A great little video from Hank and John, the VlogBrothers, in which Hank is punished by sharing the science of pain while at the same time he experiences various forms of pain. Informative and entertaining! Enjoy!
Good morning, John.
Today is inspired by a comment on John’s video about me needing to be punished. I am going to talk about the science of pain, while experiencing pain.
Let’s start out with pain that is detected by the systems designed to detect pain.
This is called nociceptive pain. It’s the kind of pain that we need, something bad is happening, and so our brain is like “THIS IS UNPLEASANT, RUN AWAY!”
There are three different kinds of nociceptive pain, first superficial somatic nociceptive pain. This is basically skin-based pain. We have TONS of pain receptors in our skin because it’s our first line of defence, so we need to gather a lot of information.
When I get whipped, my skin can feel every single lash of the whip as a separate pain.
Deep somatic pain, on the other hand, is what we feel when our muscles are burning and when we have to strain or a sprain or a broken bone. It’s a less specific pain, but it can extremely intense.
This is a weird kind of pain test, right now my muscles are undergoing anaerobic glycolysis, which is increasing the acidity of my muscles. Neurons are detecting that increase in acidity and relaying that signal to my brain as pain. And, WOW, WOW, that’s painful!
The final type of nociceptive pain is visceral pain. This is usually pretty vague and distant, but can also be very intense. For women, think of cramps. For guys, think of testicular injuries. I’m not going to demonstrate this; it would be dangerous.
Now in addition to nociceptive pain, the other kind of common pain is neuropathic pain, when your nerves are damaged or malfunction and send pain signals when they shouldn’t. One of the only big nerves that runs close to the surface of the skin is right here, your ulnar nerve, and if you whack it OOOOWWWWWW I did it aaaah I achieved – goal accomplished!
Funny bone… that’s, that’s your neuropathic pain. I didn’t think I was going to do it so good.
Referred pain, on the other hand, is when the source of the pain gets mixed up by your nervous system. Yes there’s a stimulus, but no it is not being received in the right place.
My eyes were watering!
Oh good thank God I was recording; I thought I wasn’t recording for a second.

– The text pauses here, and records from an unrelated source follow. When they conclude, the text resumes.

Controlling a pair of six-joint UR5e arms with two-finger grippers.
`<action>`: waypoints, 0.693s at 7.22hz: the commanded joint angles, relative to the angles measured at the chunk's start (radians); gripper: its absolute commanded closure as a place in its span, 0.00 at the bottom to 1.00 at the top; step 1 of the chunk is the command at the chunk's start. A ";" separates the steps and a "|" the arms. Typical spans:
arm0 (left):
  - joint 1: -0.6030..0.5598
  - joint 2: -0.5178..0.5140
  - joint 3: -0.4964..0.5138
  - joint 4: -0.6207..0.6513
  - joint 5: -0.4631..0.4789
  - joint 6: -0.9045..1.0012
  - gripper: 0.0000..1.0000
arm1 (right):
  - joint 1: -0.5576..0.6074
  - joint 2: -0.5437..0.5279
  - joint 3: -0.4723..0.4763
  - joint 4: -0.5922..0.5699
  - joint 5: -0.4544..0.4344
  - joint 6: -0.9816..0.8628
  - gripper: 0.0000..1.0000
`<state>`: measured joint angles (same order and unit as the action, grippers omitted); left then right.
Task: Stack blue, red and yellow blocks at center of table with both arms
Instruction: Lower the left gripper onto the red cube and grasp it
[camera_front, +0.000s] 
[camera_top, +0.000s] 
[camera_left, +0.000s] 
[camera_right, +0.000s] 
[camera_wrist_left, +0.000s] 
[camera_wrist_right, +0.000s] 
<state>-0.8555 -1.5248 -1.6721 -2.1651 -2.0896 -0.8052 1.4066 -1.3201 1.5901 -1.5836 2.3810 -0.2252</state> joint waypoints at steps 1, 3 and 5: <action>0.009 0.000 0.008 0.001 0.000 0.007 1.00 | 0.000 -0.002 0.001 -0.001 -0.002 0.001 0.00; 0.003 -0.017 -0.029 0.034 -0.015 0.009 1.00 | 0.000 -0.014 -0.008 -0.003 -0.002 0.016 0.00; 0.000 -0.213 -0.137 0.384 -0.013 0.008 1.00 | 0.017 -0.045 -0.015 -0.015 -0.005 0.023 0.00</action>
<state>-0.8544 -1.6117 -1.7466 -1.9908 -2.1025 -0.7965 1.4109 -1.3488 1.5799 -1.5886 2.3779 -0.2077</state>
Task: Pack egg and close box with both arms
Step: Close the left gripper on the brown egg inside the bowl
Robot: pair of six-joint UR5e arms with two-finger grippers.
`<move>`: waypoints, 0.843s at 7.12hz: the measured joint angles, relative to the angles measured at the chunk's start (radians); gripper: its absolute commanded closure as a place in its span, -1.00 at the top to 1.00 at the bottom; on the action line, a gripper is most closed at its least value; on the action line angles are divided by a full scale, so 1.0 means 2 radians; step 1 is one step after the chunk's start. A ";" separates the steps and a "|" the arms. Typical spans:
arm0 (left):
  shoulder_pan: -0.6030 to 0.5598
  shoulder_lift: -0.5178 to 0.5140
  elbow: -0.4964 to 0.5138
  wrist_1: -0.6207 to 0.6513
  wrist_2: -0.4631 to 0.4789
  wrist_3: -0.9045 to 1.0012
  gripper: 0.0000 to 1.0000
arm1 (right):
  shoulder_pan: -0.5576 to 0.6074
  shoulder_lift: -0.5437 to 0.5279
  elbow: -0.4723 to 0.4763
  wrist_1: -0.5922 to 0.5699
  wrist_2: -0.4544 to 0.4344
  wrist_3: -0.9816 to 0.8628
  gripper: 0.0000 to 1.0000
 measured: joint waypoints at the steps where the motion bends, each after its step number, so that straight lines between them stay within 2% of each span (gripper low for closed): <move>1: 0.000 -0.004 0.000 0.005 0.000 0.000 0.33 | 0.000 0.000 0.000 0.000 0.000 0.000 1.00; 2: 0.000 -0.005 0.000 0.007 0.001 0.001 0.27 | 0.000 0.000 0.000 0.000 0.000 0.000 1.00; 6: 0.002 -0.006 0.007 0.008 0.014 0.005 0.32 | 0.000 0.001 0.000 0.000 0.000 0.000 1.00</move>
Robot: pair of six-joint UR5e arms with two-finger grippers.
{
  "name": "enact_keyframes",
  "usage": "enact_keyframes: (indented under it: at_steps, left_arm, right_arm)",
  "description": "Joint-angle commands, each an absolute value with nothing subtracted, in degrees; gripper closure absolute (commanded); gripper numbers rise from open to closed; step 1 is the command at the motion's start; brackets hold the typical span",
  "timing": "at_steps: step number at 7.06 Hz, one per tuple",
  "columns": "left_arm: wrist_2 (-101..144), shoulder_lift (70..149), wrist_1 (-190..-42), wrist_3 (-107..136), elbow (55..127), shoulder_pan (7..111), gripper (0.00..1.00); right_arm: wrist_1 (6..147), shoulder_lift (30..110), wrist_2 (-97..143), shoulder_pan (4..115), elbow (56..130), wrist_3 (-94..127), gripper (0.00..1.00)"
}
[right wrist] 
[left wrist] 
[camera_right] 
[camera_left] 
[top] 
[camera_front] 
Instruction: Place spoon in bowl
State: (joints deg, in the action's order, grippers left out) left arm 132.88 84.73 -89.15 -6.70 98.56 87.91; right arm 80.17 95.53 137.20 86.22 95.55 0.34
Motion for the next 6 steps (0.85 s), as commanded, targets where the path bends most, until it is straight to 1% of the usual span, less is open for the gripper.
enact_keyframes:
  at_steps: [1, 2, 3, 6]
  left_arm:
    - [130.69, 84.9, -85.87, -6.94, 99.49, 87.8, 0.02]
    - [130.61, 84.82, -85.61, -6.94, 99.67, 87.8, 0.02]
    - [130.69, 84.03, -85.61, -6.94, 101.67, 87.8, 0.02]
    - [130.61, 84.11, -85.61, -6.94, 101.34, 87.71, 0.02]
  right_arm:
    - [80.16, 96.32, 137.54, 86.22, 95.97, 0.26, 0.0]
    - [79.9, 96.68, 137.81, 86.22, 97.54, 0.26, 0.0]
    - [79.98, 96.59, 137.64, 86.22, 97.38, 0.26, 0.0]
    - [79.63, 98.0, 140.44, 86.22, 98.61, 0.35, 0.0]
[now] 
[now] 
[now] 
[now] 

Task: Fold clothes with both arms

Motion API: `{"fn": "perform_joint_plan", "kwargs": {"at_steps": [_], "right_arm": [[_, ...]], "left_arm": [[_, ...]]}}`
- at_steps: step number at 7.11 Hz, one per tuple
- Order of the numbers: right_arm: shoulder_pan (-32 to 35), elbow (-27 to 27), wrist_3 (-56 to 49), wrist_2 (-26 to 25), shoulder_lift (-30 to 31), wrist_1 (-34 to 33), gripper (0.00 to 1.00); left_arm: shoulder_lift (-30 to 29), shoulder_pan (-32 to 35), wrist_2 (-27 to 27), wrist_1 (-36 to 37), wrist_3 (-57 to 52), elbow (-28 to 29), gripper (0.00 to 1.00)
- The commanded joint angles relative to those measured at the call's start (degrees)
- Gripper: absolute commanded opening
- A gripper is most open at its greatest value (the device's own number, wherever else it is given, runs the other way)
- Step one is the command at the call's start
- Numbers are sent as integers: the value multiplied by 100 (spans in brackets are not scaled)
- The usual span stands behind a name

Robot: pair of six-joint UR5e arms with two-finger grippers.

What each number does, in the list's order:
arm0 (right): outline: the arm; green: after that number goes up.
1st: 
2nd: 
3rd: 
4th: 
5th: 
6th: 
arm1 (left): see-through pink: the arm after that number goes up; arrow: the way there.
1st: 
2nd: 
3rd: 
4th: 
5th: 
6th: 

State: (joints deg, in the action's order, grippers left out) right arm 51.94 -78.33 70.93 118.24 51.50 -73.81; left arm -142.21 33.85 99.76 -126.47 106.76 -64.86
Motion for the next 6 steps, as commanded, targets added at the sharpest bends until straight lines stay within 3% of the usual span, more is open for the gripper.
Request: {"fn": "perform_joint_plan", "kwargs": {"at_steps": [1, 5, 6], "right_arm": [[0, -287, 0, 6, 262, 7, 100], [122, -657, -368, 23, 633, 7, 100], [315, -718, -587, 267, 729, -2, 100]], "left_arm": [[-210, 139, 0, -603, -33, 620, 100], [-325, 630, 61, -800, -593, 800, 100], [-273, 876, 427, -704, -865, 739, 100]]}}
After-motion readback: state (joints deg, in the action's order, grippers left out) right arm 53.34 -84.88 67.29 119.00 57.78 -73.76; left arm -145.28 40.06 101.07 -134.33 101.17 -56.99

And your nociceptive pain system can also be tricked and to understand this we kind of have to understand how the entire nervous system works. Cells that detect sensation, whether that’s pain or light or smell, they all kind of work the same way. They spend almost all their time maintaining an ion gradient across the membrane of the cell, so there’s a different charge inside the cell than outside. They also, on the surface of the cells, have these channels that when opened, equalize that ion gradient, so they become neutrons. And at the surface of those channels, there’s a protein that’s designed to open the channel when a specific thing happens. That circumstance can be the presence of salt or heat or sound or light. This is how we detect everything. All of our sensations. But sometimes, circumstances
that these surface proteins weren’t designed to respond to nevertheless activate them.
For example, there is a protein called TPRV1 that’s designed to open a channel in response to heat, acidity, or abrasion. But it also, just by chance, opens in the presence of a molecule called
capsaicin. Capsaicin is entirely harmless, it does no damage to your skin, but it does open that channel so it is detected by your brain as pain. And capsaicin is the chemical that makes chili peppers hot.
The burning that I’m experiencing right now has nothing to do actual damage inside of my mouth. It is purely a biological accident, and my body does not believe it!
Now, pain is an important system. We live inside of our bodies; we would be nothing without them, so we have to protect them. People who are born without the ability to sense pain often die before adulthood.
But it’s not like a super well designed system or anything. It’s extremely old. It’s a holdover from ages and ages of evolution ago. It leaves a lot of opportunities for things to go wrong, and so many people have to deal with chronic pain that is extremely difficult to manage. But for most of us, though inelegant and unpleasant, pain is, oddly enough, something we should be thankful for.
John, I’ll see you on Tuesday.
Today is inspired by a comment on John’s video about me needing to be punished. I am going to talpahbababalablahaha lalala. Me needing to be plalalalala. Me needing to be- me needing to be memeneeding beebee. Tahmah needibala la la LA la la. Oh my god it got so- first sentence of the video.
Doesn’t hurt, that doesn’t hurt, that hurt.
Lindsey: I don’t know about this!
Hank: You can do it! AAAAAAH!!!
Lindsey: I’m so sorry!
Hank: No it wasn’t that bad.
[singing] Denver the last dinosaur, he’s my friend and a whole lot more.